### Your task
Your answer should be the lines below from the one with "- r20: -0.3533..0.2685" to the one with "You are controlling", both included, given again exactly and with nothing added.

----- Information supplied -----

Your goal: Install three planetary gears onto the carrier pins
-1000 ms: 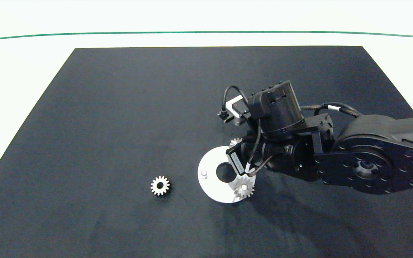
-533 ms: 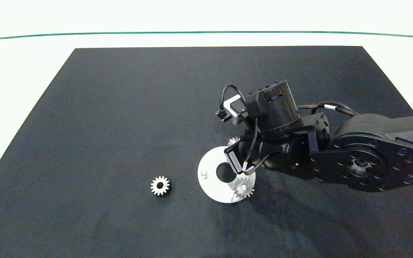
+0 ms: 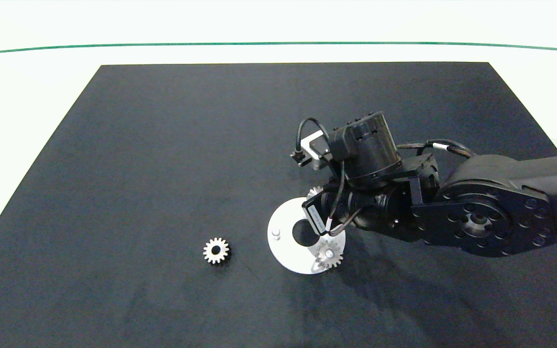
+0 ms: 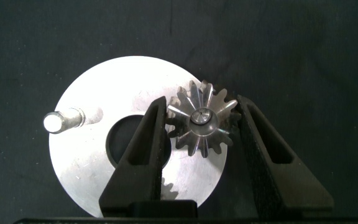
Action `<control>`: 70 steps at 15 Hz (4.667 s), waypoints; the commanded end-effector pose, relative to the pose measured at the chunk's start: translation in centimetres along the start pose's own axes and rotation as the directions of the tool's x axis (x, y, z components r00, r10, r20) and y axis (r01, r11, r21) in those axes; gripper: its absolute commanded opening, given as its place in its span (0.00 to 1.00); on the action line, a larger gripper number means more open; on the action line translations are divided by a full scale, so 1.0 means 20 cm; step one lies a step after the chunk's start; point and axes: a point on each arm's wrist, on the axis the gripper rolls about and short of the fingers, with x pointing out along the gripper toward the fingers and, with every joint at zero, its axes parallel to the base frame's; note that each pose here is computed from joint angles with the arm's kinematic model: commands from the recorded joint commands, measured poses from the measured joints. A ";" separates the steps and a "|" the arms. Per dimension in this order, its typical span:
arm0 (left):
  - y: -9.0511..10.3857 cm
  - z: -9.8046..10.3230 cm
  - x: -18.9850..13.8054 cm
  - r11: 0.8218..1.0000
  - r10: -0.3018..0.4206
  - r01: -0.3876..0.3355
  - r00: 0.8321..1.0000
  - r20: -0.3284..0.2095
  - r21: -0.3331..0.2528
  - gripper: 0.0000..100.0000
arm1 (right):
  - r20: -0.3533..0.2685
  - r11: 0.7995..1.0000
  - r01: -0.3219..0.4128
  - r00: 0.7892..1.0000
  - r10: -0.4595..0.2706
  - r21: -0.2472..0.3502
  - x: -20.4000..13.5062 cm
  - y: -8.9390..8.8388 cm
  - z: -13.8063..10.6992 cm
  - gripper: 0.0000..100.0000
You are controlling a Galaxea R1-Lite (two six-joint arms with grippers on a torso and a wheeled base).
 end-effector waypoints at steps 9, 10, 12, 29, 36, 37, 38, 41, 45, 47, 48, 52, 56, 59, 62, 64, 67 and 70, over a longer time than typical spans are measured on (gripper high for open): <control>0.00 0.00 0.00 1.000 0.003 -0.003 1.000 -0.004 0.000 1.00 | 0.000 1.000 0.011 1.000 -0.011 0.004 0.01 -0.02 0.00 1.00; 0.00 0.00 0.00 1.000 0.002 -0.002 1.000 -0.001 0.000 1.00 | 0.001 1.000 0.009 1.000 -0.009 0.006 0.01 -0.02 0.00 1.00; 0.00 0.00 -0.01 1.000 0.000 0.000 1.000 -0.009 0.000 1.00 | 0.001 1.000 0.012 1.000 -0.012 0.008 0.00 -0.02 0.00 1.00; -0.02 -0.10 0.44 0.912 -0.262 0.361 0.878 -0.401 0.196 1.00 | 0.268 0.887 0.361 0.859 -0.436 0.286 -1.64 -0.54 -1.10 1.00; -0.16 -0.20 0.81 0.847 -0.387 0.488 0.838 -0.384 0.211 1.00 | 0.293 0.856 0.434 0.811 -0.507 0.282 -1.69 -0.50 -1.23 1.00; -0.19 -0.20 0.85 0.831 -0.409 0.515 0.822 -0.397 0.210 1.00 | 0.292 0.851 0.440 0.806 -0.515 0.287 -1.70 -0.49 -1.24 1.00; -0.22 -0.20 0.88 0.821 -0.421 0.530 0.813 -0.401 0.212 1.00 | 0.295 0.851 0.439 0.804 -0.516 0.289 -1.70 -0.49 -1.24 1.00; -0.26 -0.21 0.99 0.836 -0.373 0.494 0.830 -0.414 0.237 1.00 | 0.301 0.848 0.442 0.799 -0.521 0.294 -1.71 -0.49 -1.25 1.00; -0.32 -0.08 1.09 0.841 -0.367 0.468 0.862 -0.350 0.270 1.00 | 0.296 0.851 0.438 0.805 -0.515 0.289 -1.70 -0.49 -1.26 1.00; -0.33 -0.06 1.12 0.839 -0.367 0.471 0.859 -0.357 0.271 1.00 | 0.295 0.853 0.436 0.807 -0.511 0.286 -1.69 -0.49 -1.26 1.00; -0.34 -0.06 1.14 0.838 -0.368 0.475 0.856 -0.364 0.270 1.00 | 0.295 0.853 0.436 0.807 -0.511 0.286 -1.69 -0.49 -1.26 1.00; -0.38 -0.06 1.25 0.830 -0.362 0.483 0.847 -0.390 0.277 1.00 | 0.300 0.855 0.432 0.807 -0.508 0.286 -1.69 -0.49 -1.25 1.00; -0.41 -0.08 1.32 0.825 -0.359 0.494 0.834 -0.419 0.275 1.00 | 0.299 0.853 0.436 0.805 -0.512 0.288 -1.70 -0.49 -1.25 1.00; -0.43 -0.08 1.36 0.825 -0.359 0.494 0.833 -0.421 0.274 1.00 | 0.304 0.851 0.435 0.802 -0.514 0.292 -1.70 -0.49 -1.26 1.00; -0.44 -0.05 1.38 0.831 -0.351 0.480 0.845 -0.404 0.282 0.98 | 0.303 0.853 0.434 0.804 -0.512 0.290 -1.70 -0.49 -1.26 1.00; -0.45 -0.06 1.38 0.826 -0.355 0.487 0.840 -0.411 0.282 0.93 | 0.302 0.853 0.434 0.804 -0.512 0.290 -1.70 -0.49 -1.25 1.00; -0.46 -0.08 1.40 0.823 -0.354 0.494 0.832 -0.428 0.280 0.87 | 0.303 0.852 0.435 0.803 -0.514 0.292 -1.70 -0.49 -1.26 1.00; -0.46 -0.09 1.41 0.822 -0.354 0.496 0.830 -0.432 0.280 0.81 | 0.301 0.852 0.436 0.804 -0.513 0.290 -1.70 -0.49 -1.26 1.00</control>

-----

### Response to the exercise
  - r20: -0.3533..0.2685
  - r11: 0.7995..1.0000
  - r01: -0.3219..0.4128
  - r00: 0.7892..1.0000
  - r10: -0.4595..0.2706
  - r21: -0.2472..0.3502
  - x: -20.4000..13.5062 cm
  - y: -8.9390..8.8388 cm
  - z: -13.8063..10.6992 cm
  - gripper: 0.0000..100.0000
You are controlling a Galaxea R1-Lite (two six-joint arms with grippers on a torso and a wheeled base).

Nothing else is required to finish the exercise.